You're a boxing referee. The evenly matched contest in front of you becomes one-sided without warning. While one fighter is slumped on the ropes, the other unleashes a flurry of potentially lethal punches. Charged with protecting the health of the combatants in front of you, you bravely leap in to halt the bout. And what then? Have you just protected a hurt fighter from excessive punishment, or robbed a man of his chance to fight on? If you tuned in to HBO's 1998 send off doubleheader, you probably saw both.
In the main event, Floyd Mayweather wasted no time in dominating Angel Manfredy. With the first punch of the fight, a blistering right hand that slammed into Angel's face and buckled his knees, Floyd Mayweather let everyone know that the pick 'em fight on paper was going to be a blowout in the ring. Using handspeed that completely overwhelmed the rugged Manfredy, Floyd popped his opponent at will in the first round. Manfredy's respect was summoned early, as each of Mayweather's shots hurt Angel, who was unable to land a single punch of significance. As good a Manfredy is, he still looked completely outclassed after the opening round. He would hardly have a chance to prove otherwise.
In the second, Mayweather continued using his footwork and blinding speed to subdue Manfredy, who came forward nonetheless. In the last minute of round two, Manfredy landed a couple of good body shots, and mimicked a momentary switch to southpaw that a confident Mayweather had thrown in for fun. But just as he was beginning to adjust to Floyd's speed, the end came.
Mayweather smacked Manfredy with a sharp right hand that buckled Manfredy's knees momentarily. Reacting to the punch, Manfredy dropped his hands as his face registered the frustration of being knocked around. Big mistake. As Angel gestured, Floyd attacked. He rushed Manfredy and caught him with another right and a left that sent him back to the ropes. And then Floyd really opened up on him. A left uppercut snapped back Manfredy's head and a follow-up right shook him further. Met with no resistance, Mayweather continued firing until a left hook buckled Manfredy into the ropes. Although the rules would have allowed for a knockdown, referee Frank Santore stayed back. Visibly hurt, Manfredy absorbed several more head snapping shots before Santore did jump in, this time to halt the bout. Mayweather TKO2.

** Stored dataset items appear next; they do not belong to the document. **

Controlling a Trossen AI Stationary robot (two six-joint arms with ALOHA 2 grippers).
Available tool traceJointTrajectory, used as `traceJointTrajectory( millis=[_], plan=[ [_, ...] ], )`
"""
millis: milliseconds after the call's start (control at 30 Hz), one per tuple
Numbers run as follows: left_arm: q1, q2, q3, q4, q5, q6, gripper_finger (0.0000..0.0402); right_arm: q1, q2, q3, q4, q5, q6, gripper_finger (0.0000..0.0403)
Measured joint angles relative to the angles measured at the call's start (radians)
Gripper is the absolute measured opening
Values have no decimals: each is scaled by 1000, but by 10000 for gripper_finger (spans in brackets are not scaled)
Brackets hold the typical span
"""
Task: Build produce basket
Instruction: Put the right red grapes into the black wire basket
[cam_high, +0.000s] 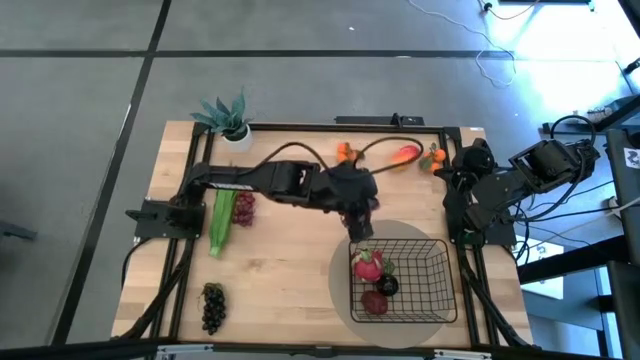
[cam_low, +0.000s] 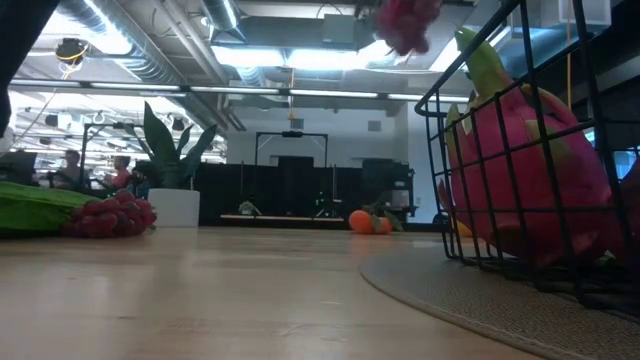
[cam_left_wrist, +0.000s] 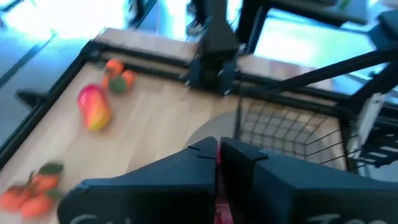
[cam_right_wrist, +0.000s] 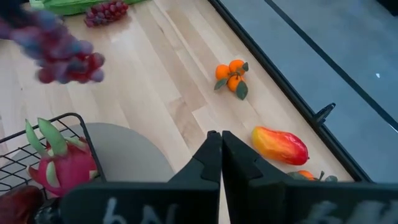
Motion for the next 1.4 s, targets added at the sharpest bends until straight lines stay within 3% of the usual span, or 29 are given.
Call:
traceJointTrajectory(
  millis=[367, 933, 1400],
  plan=[
    [-101, 5, 0, 91, 90, 10, 0, 0, 0, 0, 0, -27, 4, 0],
    [-215, 91, 0, 154, 121, -2, 0, 0, 0, 0, 0, -57, 6, 0],
    [-191, 187, 0, 213, 130, -133, 0, 0, -1, 0, 39, -350, -108, 0]
  ],
)
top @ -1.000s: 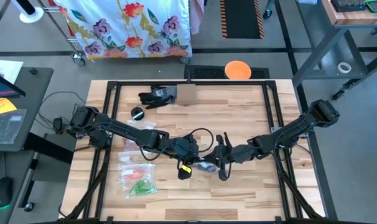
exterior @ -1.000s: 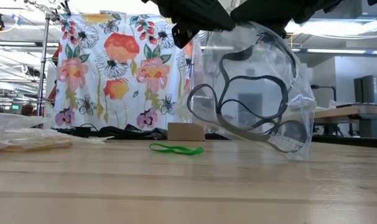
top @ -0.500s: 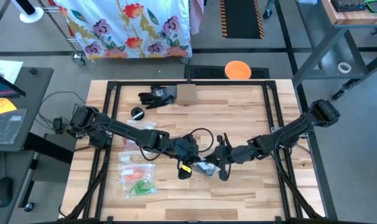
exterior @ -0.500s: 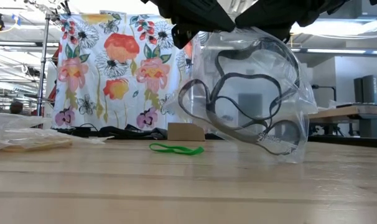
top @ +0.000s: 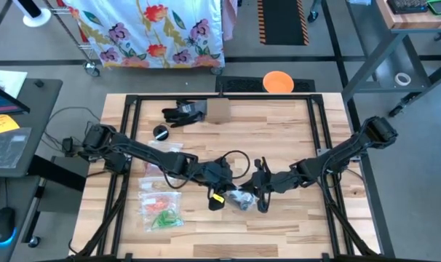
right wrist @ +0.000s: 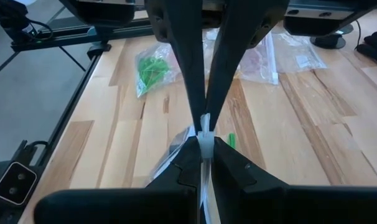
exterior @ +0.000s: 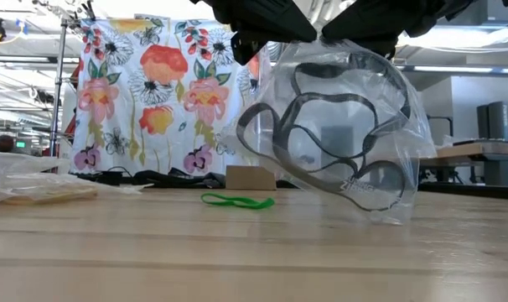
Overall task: Sort rubber bands
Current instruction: Close the transparent zip bag
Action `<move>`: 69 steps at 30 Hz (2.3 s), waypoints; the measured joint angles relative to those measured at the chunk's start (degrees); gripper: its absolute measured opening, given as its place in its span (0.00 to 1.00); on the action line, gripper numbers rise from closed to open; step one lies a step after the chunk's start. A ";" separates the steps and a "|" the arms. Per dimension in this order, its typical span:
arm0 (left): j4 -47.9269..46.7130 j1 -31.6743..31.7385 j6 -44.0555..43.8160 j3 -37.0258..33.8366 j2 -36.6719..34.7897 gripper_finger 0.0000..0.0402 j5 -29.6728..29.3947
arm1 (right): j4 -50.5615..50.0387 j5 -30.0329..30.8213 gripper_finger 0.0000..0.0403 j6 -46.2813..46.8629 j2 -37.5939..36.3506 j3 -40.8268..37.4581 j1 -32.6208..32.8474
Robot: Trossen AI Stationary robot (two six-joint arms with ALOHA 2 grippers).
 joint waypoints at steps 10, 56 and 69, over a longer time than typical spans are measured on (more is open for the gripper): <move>1.65 -0.85 3.92 -0.02 0.36 0.21 -3.18 | -0.03 -0.31 0.04 -0.16 0.02 -0.10 0.02; 1.71 -1.35 3.47 -0.02 0.36 0.00 -5.88 | 1.11 -0.14 0.04 -0.71 0.02 -0.02 -0.37; 2.24 -2.76 4.34 -0.02 0.36 0.00 -6.64 | -1.67 0.06 0.04 1.16 -0.02 0.11 0.15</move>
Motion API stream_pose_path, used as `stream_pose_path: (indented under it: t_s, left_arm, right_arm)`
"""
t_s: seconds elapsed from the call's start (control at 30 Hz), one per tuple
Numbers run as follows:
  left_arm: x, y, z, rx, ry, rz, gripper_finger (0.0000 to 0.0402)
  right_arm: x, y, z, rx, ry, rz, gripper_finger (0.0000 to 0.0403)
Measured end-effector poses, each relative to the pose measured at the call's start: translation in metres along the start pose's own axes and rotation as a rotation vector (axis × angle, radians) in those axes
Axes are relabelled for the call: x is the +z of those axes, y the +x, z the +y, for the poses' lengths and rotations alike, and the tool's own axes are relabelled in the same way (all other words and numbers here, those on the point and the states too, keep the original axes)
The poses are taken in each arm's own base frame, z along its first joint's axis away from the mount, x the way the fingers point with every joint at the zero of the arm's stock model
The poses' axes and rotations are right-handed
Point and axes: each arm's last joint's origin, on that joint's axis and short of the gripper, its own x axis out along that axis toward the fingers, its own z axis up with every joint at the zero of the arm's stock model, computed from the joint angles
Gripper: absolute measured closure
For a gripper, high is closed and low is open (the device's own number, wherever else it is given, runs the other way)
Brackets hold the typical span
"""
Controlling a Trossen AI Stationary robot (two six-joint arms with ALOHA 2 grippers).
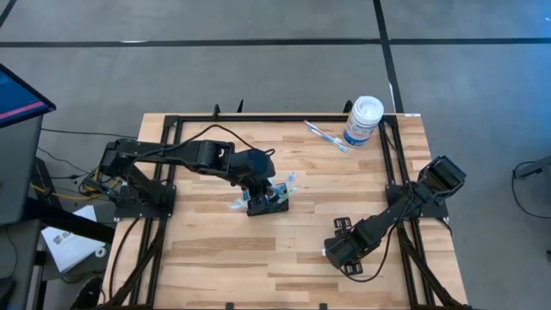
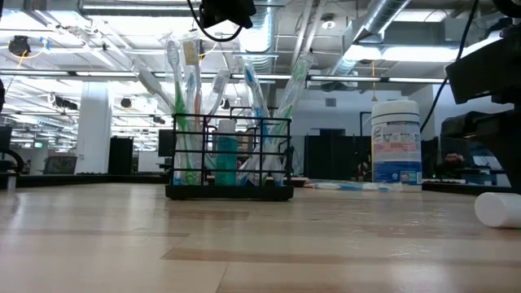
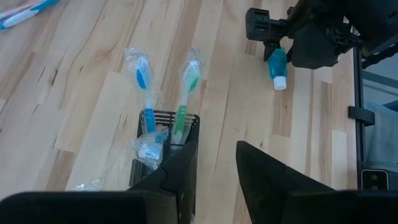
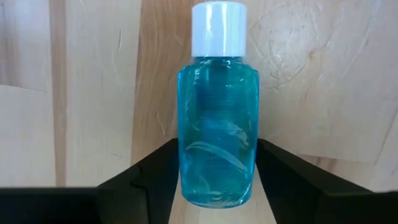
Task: Pick & Place toothbrushing station
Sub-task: Put the blue mouthwash into the wire organizer
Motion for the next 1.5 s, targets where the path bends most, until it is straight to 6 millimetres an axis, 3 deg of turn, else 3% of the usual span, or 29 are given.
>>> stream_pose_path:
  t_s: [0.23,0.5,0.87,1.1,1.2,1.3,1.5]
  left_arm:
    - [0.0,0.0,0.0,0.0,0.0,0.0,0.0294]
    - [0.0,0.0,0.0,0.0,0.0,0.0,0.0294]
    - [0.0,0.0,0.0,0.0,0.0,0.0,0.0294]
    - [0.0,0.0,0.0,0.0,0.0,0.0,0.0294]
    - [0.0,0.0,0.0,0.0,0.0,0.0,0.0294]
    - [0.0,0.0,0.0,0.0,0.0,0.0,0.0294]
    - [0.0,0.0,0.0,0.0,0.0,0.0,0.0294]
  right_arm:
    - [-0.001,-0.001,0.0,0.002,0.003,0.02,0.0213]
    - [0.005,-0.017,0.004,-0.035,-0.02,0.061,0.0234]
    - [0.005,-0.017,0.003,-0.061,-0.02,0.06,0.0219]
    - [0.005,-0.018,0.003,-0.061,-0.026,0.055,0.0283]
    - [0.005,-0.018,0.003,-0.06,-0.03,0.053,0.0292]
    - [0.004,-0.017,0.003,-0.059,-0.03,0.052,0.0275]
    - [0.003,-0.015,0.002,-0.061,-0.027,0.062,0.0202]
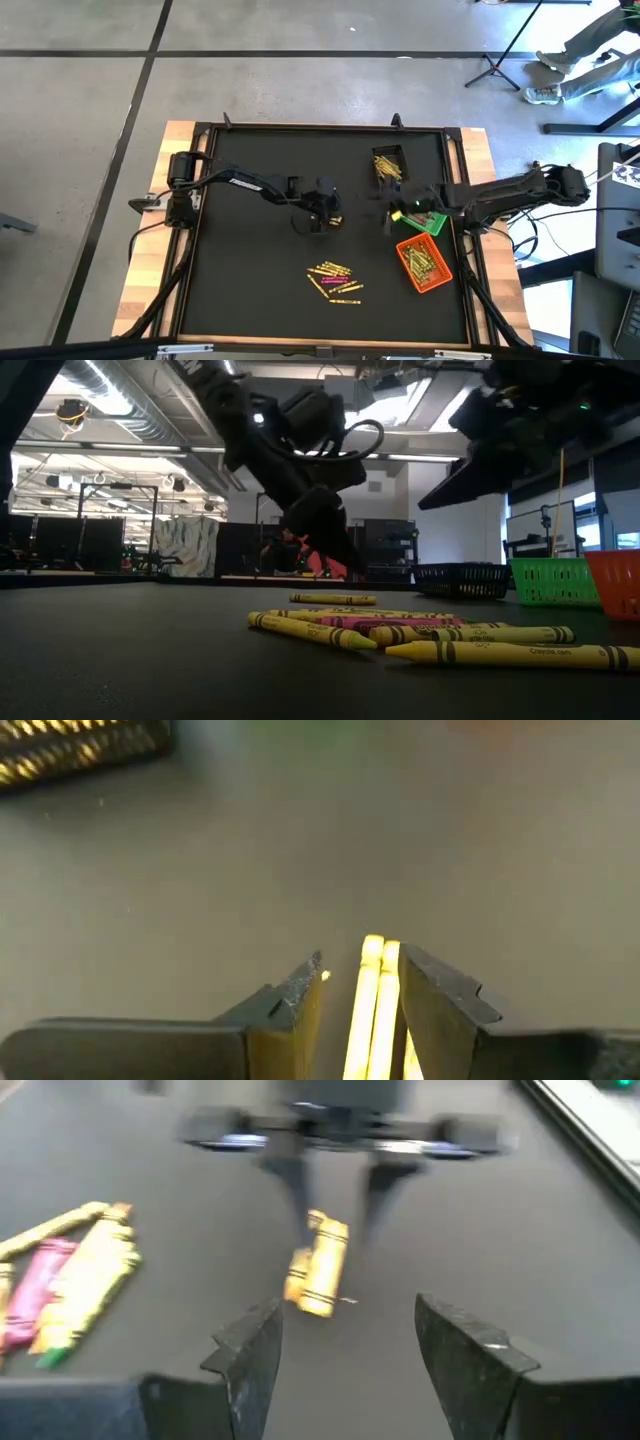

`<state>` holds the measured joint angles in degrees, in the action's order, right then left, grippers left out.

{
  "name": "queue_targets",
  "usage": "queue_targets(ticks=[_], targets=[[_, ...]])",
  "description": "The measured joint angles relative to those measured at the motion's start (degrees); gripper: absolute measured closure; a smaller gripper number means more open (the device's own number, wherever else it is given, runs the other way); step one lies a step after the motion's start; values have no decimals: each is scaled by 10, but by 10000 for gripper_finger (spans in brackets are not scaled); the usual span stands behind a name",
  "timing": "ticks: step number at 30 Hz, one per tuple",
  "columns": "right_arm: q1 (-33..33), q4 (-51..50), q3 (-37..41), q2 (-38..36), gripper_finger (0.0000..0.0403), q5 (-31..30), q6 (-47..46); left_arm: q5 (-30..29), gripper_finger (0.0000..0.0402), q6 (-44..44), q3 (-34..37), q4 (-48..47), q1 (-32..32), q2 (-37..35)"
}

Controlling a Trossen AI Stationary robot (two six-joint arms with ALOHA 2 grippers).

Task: Sort crayons
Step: Put the yellow crayon into the black basket

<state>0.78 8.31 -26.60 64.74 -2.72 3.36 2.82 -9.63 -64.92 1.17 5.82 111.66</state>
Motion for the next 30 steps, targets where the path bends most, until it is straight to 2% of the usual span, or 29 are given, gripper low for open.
queue_targets(ticks=[7, 11, 30], targets=[[-77, 163, 75, 0, 175, 0, -35, -3, 284, -30, -61, -177, 12, -1], [-107, 224, 96, 0, 175, -14, -36, -3, 284, -30, -61, -183, 23, -1], [-117, 228, 96, 1, 175, -22, -29, -6, 285, -30, -58, -181, 24, 40]])
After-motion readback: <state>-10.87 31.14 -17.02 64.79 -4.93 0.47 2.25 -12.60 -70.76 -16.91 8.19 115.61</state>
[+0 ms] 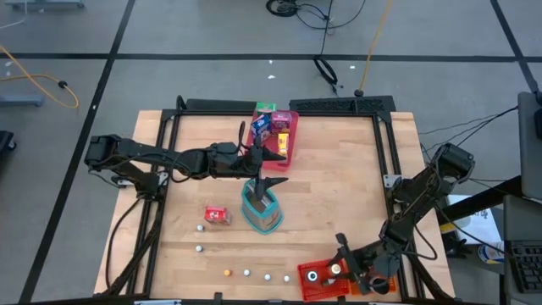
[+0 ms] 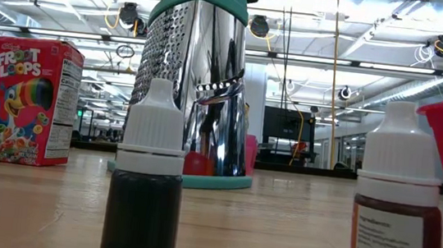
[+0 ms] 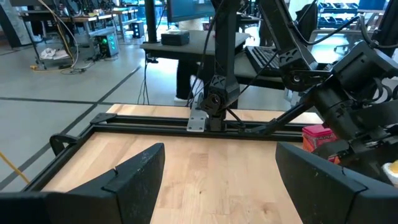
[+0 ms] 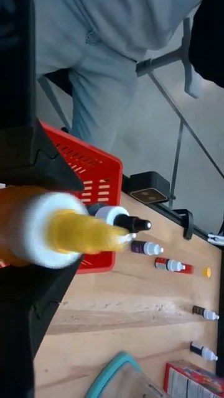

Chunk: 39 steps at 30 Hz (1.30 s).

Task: Pick & Place Kitchen Items
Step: Put the yellow food coloring bottle into the red bin, then put the orange seasoning bottle into the orange bin

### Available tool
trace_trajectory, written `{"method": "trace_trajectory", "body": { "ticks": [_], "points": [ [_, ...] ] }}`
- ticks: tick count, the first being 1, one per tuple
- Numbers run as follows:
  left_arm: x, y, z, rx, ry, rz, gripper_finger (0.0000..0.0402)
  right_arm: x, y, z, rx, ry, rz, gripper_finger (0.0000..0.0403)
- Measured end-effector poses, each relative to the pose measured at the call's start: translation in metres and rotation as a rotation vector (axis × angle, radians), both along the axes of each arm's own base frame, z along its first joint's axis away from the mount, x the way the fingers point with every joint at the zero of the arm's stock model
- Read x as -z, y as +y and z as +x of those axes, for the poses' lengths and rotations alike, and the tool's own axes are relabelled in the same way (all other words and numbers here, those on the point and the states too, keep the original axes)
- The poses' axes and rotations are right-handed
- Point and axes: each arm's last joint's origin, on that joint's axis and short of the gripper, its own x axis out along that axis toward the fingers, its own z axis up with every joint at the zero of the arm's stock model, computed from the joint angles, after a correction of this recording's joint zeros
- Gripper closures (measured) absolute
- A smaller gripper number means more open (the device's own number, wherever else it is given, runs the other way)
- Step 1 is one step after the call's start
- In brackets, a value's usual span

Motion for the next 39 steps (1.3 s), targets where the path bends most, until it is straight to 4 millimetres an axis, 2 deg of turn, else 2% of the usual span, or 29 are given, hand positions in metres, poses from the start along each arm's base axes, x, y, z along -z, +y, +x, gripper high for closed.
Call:
{"method": "trace_trajectory", "body": {
  "ticks": [15,23,29,39],
  "points": [
    [0.000,-0.001,0.000,0.004,-0.001,0.000,0.0091,-0.002,0.001,0.001,-0.019,-0.035,-0.029,0.0228],
    [-0.018,-0.015,-0.014,0.046,-0.043,0.039,0.0091,-0.012,-0.002,-0.001,-0.026,-0.072,-0.034,0.0231],
    [-0.033,-0.034,-0.031,0.107,-0.053,0.058,0.0091,-0.023,-0.005,-0.003,-0.038,-0.109,-0.033,0.0231],
    [-0.030,-0.089,-0.047,0.290,-0.004,0.034,0.0092,-0.042,-0.011,-0.007,-0.075,-0.210,-0.080,0.0232]
  ]
}}
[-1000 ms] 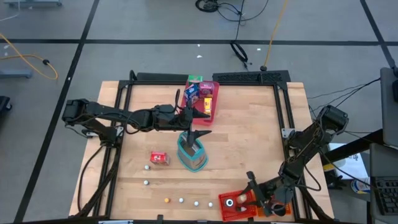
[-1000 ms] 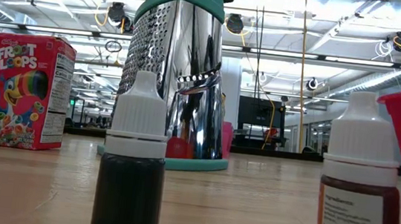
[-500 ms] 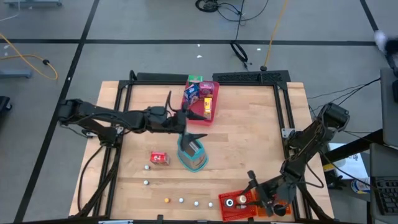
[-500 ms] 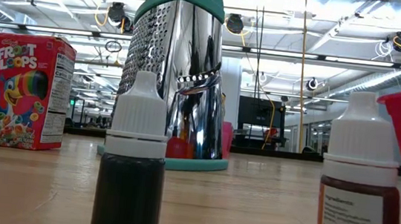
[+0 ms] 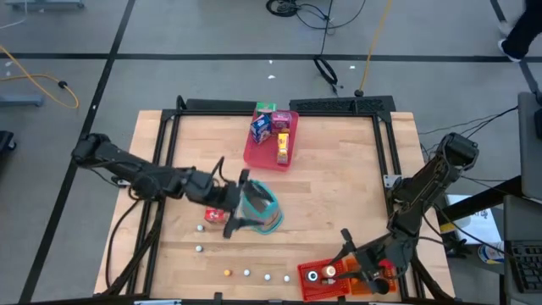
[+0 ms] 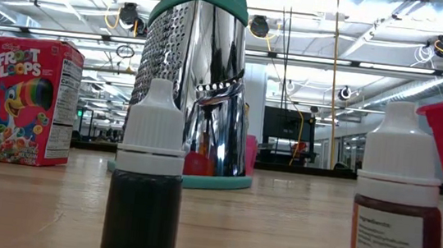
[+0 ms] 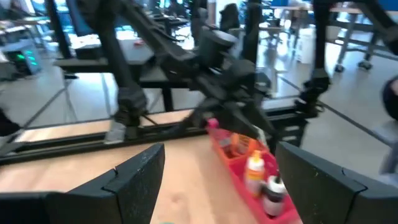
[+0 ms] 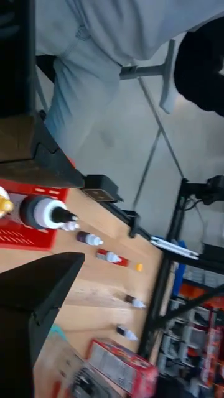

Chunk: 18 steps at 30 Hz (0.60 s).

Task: Pick & Place Kitchen Items
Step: Put the orange seasoning bottle into the orange bin

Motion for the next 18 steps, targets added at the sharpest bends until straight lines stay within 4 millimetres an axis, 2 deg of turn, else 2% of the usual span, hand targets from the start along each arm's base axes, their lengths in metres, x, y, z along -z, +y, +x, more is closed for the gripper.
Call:
{"method": "trace_trajectory", "body": {
  "ticks": [9,18],
  "points": [
    [0.007,-0.051,-0.022,0.116,0.072,-0.034,0.0092,-0.011,-0.005,-0.003,0.004,-0.059,-0.024,0.0232],
    [0.023,-0.096,-0.039,0.112,0.138,-0.063,0.0092,-0.014,-0.007,0.001,0.039,-0.092,-0.041,0.0232]
  ]
}}
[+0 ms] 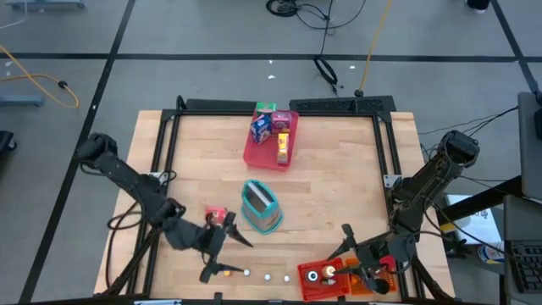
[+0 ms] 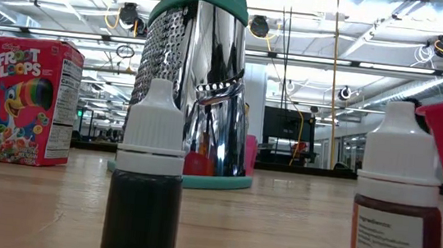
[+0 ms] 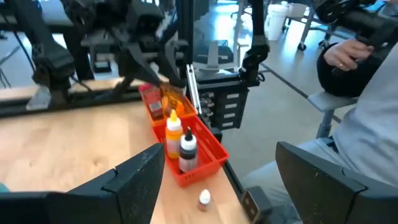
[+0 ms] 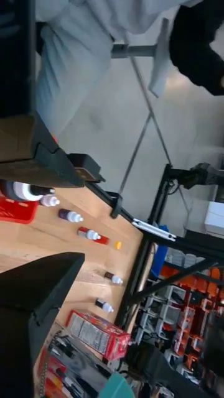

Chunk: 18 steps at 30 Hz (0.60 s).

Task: Pick & Place Kitchen Items
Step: Put the orange seasoning bottle into the orange bin

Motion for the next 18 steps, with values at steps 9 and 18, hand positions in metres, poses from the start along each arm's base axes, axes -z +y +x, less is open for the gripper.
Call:
{"method": "trace_trajectory", "body": {
  "ticks": [9,18],
  "points": [
    [0.031,-0.043,-0.007,-0.033,0.080,-0.071,0.0092,-0.005,0.000,0.002,-0.009,-0.072,-0.044,0.0232],
    [0.057,-0.069,-0.016,-0.077,0.149,-0.111,0.0092,-0.009,0.000,0.002,-0.008,-0.093,-0.020,0.0232]
  ]
}}
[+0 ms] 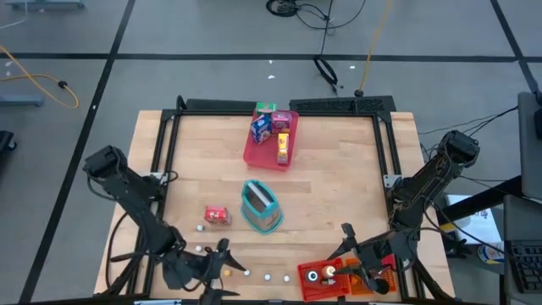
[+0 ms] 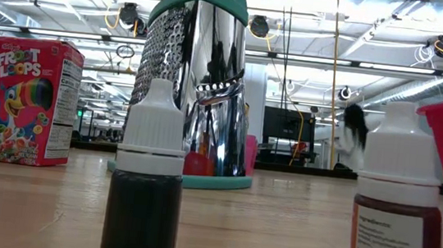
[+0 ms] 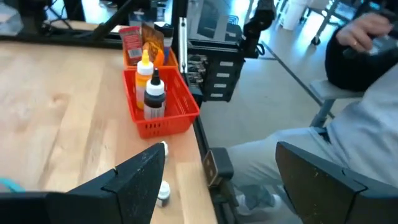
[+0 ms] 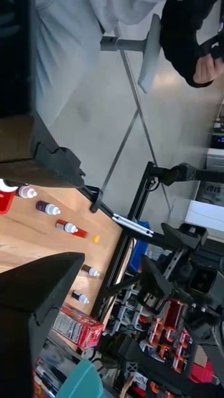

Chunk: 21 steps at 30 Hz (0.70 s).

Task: Pick & Place Kitchen Items
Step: Put the orange seasoning bottle into the orange bin

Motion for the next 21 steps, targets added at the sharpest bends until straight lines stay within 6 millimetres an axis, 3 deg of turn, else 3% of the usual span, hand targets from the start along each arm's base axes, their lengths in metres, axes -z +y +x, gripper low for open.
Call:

The ring filled immediately. Floyd Mayweather Sr. leaped into the ring to hoist his son over his head. Angel Manfredy's entourage surrounded their fighter, who was in tears. Crushed in defeat after months of intense training, Manfredy's tears of sorrow swelled into a defiant rage. Unable to comprehend the beating he had just been administered, Manfredy called the stoppage "bullshit" and angrily demanded a rematch. But was the stoppage out of line?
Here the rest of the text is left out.